Une étude récente avance que la prise en compte des performances énergétiques et de la valeur verte du logement commence à peser davantage dans les transactions du segment haut de gamme. Cette hypothèse suscite cependant des réactions contrastées chez les professionnels.
Le réseau d’agences Barnes indique que, en grande couronne, un logement classé A ou B aurait 95 % de chances de se vendre 1 % à 7 % plus cher qu’un bien affichant une étiquette D, toutes choses égales par ailleurs. Pour une résidence parisienne notée entre F et G, Barnes évoque une possible décote comprise entre 1 % et 3 %. Le réseau précise par ailleurs que chaque lettre du DPE influence en moyenne le prix à hauteur de 5 % pour les maisons en province, et d’à peine 3 % pour les appartements ainsi que pour les biens situés en Ile-de-France.
Charles-Marie Jottras, président du groupe Daniel Féau, relativise ces observations : pour des appartements parisiens dont les prix oscillent entre 800 000 € et 2 millions d'euros, ces questions sont bien abordées.

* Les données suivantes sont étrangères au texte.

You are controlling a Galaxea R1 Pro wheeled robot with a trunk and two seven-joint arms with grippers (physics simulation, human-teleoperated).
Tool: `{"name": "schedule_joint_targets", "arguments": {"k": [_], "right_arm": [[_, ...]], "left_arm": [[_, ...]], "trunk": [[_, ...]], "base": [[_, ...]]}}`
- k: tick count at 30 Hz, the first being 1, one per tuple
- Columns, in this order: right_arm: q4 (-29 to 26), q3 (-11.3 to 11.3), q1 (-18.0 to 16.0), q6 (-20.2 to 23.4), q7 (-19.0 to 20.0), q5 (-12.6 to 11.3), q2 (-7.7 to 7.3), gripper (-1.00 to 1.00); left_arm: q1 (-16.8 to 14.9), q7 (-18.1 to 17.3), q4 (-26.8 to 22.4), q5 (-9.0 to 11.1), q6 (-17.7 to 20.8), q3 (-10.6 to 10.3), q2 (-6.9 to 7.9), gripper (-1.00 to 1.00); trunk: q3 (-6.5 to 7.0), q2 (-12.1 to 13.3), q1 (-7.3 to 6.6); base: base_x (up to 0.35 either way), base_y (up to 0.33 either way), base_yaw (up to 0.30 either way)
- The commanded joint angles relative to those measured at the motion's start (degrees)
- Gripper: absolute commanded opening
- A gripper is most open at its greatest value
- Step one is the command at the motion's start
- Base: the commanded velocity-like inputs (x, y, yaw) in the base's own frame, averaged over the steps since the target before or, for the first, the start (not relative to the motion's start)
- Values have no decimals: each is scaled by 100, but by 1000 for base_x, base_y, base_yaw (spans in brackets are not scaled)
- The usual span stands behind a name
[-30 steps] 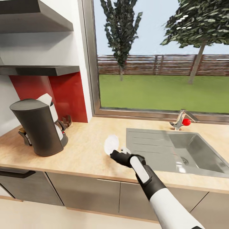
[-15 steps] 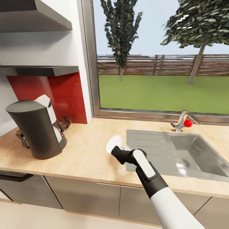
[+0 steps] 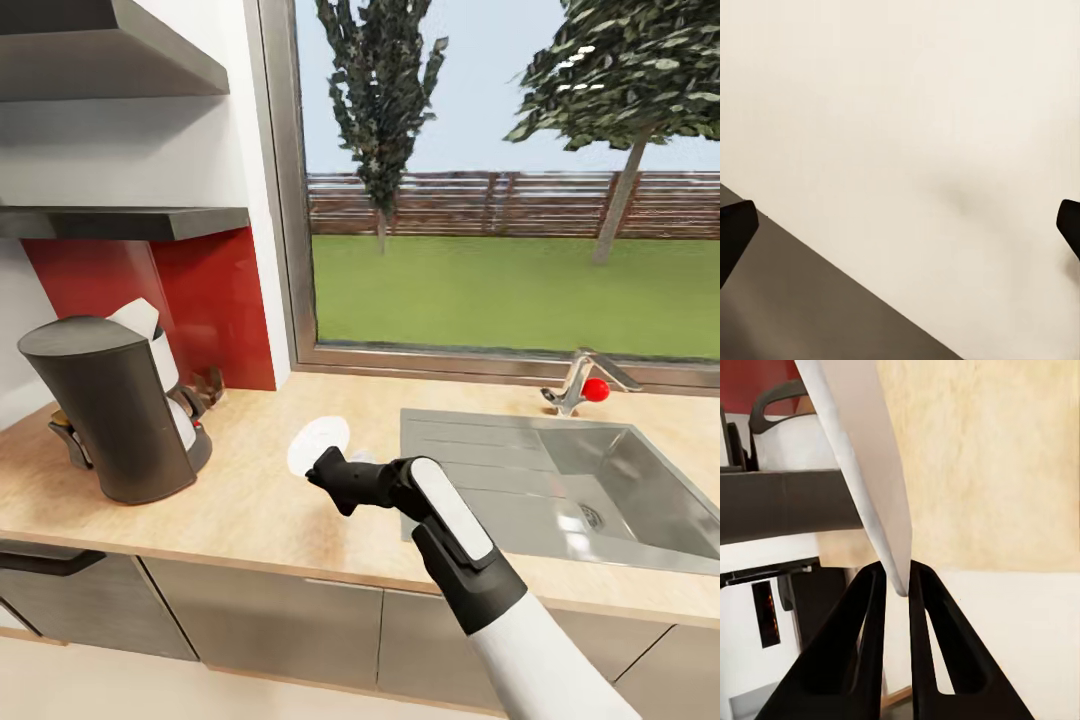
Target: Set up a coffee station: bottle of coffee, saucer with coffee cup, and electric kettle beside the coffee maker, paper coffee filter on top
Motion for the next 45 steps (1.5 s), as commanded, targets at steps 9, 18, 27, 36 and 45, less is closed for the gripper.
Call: {"name": "schedule_joint_targets", "arguments": {"k": [9, 18, 27, 36, 45], "right_arm": [[56, -2, 0, 4, -26, -42, 3, -100], [537, 3, 1, 4, 0, -38, 3, -100], [735, 17, 2, 4, 28, -44, 3, -100], [944, 530, 2, 4, 249, -841, 3, -100], [1046, 574, 2, 8, 508, -1005, 3, -100]], "left_arm": [[1, 508, 156, 64, 23, -5, -3, 100], [-3, 595, 214, 60, 22, -5, -8, 100], [-1, 598, 221, 69, 22, -1, -5, 100], [-2, 604, 221, 75, 22, 14, -5, 100], [1, 604, 223, 71, -3, 21, -4, 100]], "trunk": [[-11, -12, 5], [-11, -12, 5], [-11, -12, 5], [-11, -12, 5], [-11, -12, 5]], "base": [[134, 268, 0], [35, 63, 0], [70, 229, 0], [-61, 115, 0], [-44, 58, 0]]}}
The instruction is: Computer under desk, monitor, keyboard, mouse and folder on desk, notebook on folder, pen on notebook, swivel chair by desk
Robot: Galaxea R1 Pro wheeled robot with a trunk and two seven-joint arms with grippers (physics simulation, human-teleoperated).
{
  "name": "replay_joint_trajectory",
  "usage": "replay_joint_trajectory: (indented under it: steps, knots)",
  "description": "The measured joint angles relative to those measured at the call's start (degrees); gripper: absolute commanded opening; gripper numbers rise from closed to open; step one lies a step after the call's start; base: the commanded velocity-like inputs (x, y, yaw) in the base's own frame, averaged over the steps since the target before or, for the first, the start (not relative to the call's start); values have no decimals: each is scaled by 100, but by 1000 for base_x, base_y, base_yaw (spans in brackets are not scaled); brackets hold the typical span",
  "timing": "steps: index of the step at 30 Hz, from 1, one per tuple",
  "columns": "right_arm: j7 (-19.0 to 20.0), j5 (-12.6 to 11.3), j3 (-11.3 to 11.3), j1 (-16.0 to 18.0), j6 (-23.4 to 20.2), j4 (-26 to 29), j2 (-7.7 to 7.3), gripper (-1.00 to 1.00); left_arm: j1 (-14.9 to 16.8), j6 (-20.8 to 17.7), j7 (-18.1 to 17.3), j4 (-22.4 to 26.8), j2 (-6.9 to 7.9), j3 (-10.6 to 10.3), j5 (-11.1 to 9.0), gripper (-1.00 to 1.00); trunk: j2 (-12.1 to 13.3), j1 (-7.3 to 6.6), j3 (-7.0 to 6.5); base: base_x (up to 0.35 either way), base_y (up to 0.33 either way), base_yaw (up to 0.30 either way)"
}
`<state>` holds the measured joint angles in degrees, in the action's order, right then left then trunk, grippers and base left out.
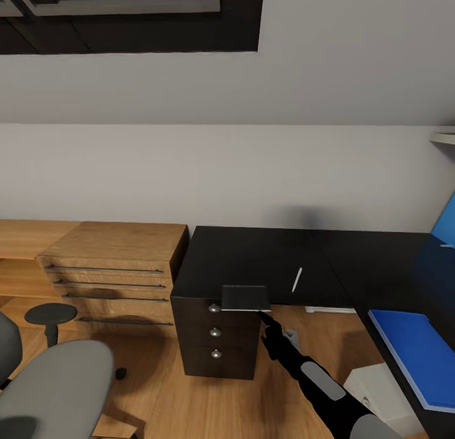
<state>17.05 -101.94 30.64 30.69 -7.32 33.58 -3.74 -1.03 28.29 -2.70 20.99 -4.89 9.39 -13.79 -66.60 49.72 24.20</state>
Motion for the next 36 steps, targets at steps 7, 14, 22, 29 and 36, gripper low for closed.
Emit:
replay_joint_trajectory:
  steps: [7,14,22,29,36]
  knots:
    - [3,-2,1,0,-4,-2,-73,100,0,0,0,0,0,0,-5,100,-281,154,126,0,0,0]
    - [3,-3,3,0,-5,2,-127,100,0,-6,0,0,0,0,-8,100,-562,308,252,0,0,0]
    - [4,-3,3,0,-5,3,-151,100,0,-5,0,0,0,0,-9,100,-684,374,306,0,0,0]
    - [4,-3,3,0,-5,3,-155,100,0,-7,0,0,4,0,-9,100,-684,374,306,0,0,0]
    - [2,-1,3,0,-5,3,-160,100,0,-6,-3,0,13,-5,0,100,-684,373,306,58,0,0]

Il rappelle que les familles disposent d’informations liées aux nouvelles règles des transactions immobilières, mais il émet de sérieux doutes sur le fait que cela modifie les prix ou joue un rôle déterminant lors des négociations.

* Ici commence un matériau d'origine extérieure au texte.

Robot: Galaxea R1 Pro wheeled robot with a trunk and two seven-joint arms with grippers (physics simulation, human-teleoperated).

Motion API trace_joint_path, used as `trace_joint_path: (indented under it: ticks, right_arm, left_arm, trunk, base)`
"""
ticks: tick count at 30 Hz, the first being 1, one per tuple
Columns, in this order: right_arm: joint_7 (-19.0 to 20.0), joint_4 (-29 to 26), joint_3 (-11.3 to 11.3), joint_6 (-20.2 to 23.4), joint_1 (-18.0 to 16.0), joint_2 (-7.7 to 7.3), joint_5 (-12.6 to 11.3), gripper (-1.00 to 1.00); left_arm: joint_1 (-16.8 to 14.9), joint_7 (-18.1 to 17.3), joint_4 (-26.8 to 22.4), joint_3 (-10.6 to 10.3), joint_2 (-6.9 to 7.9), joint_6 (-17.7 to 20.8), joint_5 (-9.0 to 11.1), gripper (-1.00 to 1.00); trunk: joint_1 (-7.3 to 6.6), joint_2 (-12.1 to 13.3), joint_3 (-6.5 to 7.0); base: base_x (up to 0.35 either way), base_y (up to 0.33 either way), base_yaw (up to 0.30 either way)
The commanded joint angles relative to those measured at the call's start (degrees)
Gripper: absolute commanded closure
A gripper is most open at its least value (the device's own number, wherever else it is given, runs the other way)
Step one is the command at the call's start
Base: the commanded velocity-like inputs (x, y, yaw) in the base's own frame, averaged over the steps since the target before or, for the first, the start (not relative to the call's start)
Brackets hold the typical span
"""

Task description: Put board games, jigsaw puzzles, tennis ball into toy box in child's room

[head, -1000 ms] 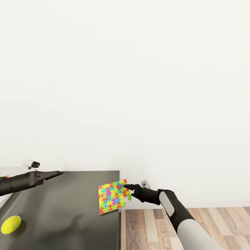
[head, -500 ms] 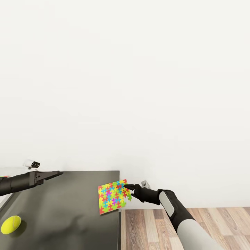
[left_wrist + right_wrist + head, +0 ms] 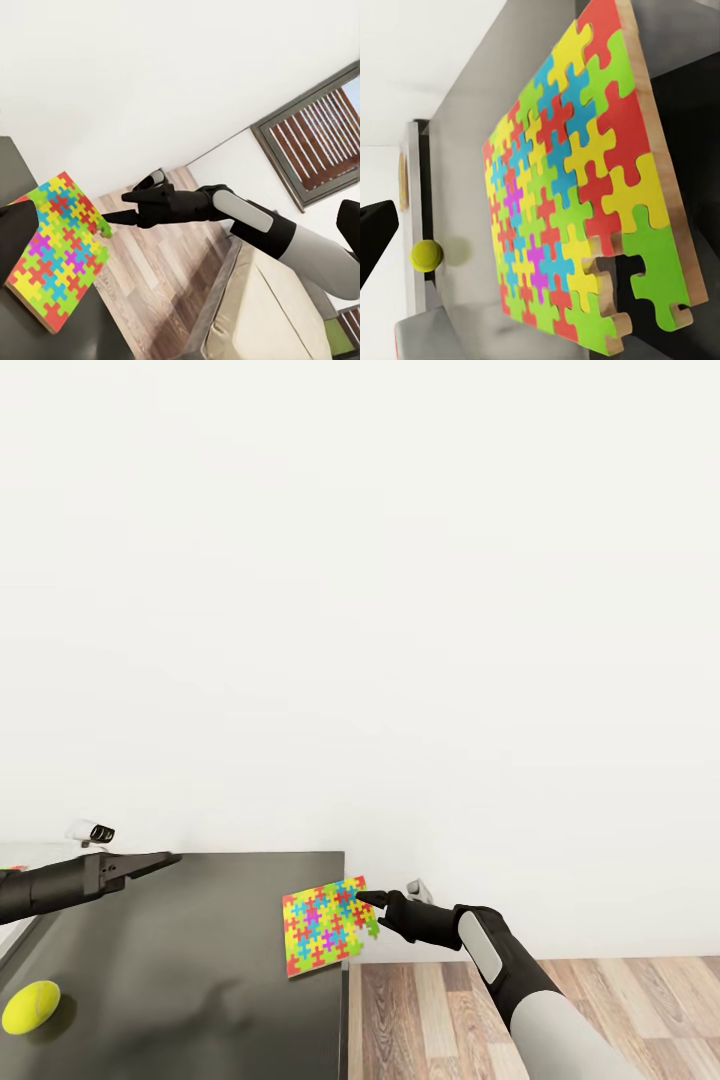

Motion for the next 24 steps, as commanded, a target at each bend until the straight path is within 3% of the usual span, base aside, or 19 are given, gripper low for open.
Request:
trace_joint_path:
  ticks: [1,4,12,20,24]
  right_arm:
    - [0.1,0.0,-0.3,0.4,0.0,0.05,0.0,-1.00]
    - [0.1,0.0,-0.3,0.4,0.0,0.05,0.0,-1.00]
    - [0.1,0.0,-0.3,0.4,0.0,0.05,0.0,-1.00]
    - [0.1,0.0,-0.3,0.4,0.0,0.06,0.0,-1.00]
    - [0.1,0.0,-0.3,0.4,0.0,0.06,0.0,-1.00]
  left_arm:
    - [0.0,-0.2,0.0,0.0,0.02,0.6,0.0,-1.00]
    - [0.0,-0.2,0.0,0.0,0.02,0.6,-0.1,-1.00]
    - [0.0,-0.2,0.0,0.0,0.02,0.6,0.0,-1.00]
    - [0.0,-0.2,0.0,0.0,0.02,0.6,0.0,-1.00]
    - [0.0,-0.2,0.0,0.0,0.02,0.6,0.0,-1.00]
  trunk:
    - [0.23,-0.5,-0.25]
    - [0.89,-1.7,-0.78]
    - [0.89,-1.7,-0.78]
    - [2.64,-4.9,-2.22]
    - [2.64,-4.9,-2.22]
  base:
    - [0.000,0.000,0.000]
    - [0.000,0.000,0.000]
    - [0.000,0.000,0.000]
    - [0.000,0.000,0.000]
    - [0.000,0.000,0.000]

Un parc généralement très affecté
Les propriétés dont le prix dépasse 3 millions d’euros ne donnent généralement pas lieu à ce type de débat. Nathalie Garcin, directrice générale du groupe Emile Garcin, affirme que, dans le haut de gamme, cette donnée n’entre pas, à sa connaissance, en ligne de compte pour revoir un prix.
Pour autant, l’efficacité énergétique de ces biens reste une question pertinente. Alexander Kraft, PDG de Sotheby’s international Realty France, indique que dans 99,9 % des cas il s’agit de demeures historiques ; sauf pour celles qui ont subi d’importants travaux de rénovation ayant amélioré leurs performances, la quasi-totalité de ces résidences reste énergivore.